*Exercise*: Copy out each line of the listing below that contains the word "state".

★ ★ ★ ★

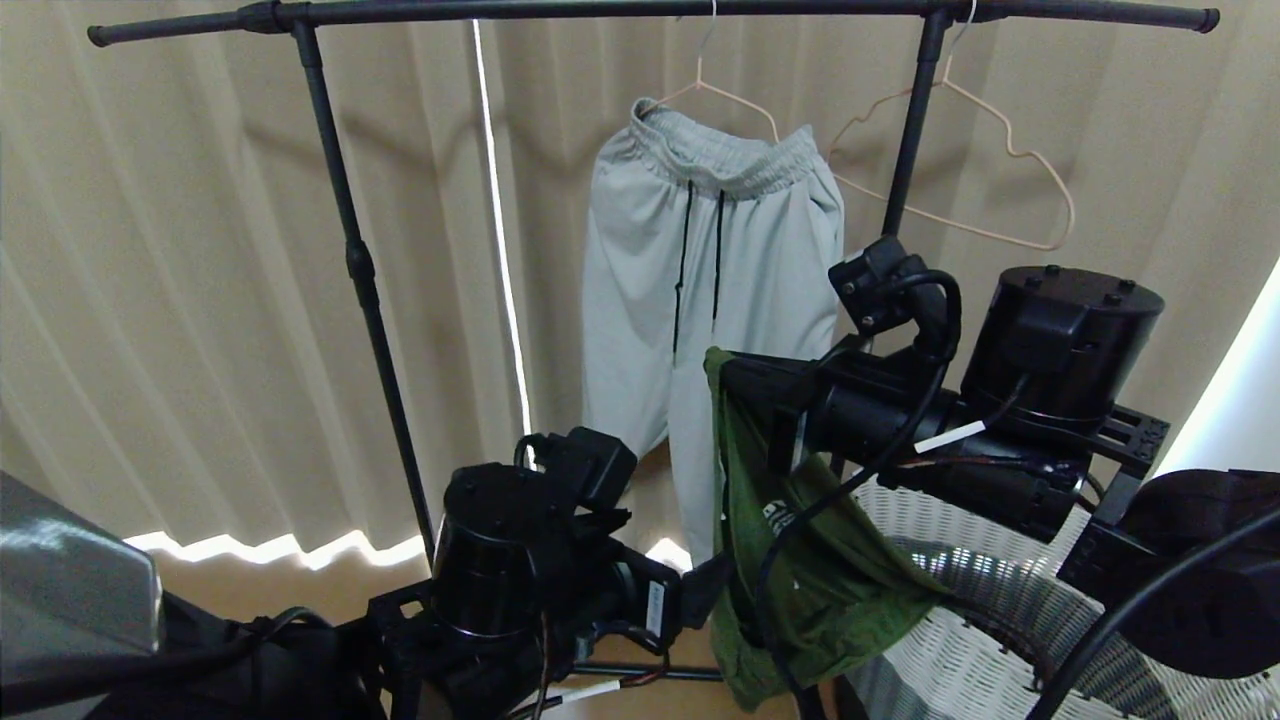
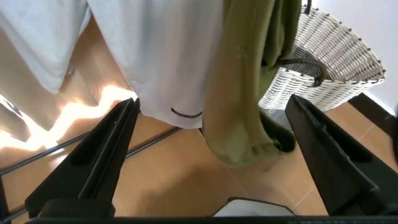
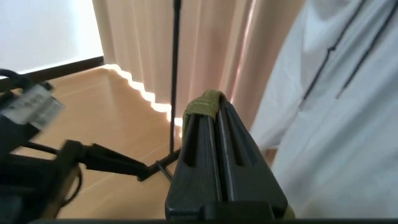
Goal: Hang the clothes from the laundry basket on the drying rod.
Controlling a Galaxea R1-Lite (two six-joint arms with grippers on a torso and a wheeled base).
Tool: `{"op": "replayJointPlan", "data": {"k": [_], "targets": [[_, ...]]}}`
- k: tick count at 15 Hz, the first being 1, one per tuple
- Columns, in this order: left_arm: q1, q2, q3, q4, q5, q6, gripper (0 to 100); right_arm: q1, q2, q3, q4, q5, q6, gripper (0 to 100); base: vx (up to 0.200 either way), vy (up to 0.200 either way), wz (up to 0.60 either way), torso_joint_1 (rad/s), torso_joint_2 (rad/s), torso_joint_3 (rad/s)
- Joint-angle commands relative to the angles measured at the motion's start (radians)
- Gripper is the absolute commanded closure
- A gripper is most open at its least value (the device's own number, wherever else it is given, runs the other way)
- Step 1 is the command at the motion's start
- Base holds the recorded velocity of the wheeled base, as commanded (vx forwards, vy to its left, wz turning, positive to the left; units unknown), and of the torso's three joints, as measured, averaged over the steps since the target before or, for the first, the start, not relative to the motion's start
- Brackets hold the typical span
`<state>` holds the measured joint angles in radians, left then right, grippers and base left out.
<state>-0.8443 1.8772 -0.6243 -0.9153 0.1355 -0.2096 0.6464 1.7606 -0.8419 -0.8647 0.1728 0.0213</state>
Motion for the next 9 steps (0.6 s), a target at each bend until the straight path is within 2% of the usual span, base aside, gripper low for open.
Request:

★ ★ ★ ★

*Output for this exercise*:
`<state>` holds the measured joint angles in radians, left then right, grippers and base left out.
<state>-0.8443 1.8772 -0.6243 -0.9153 0.1355 -0.2096 0.6464 1.7606 -0.8419 -0.8647 0.1728 0.0213</state>

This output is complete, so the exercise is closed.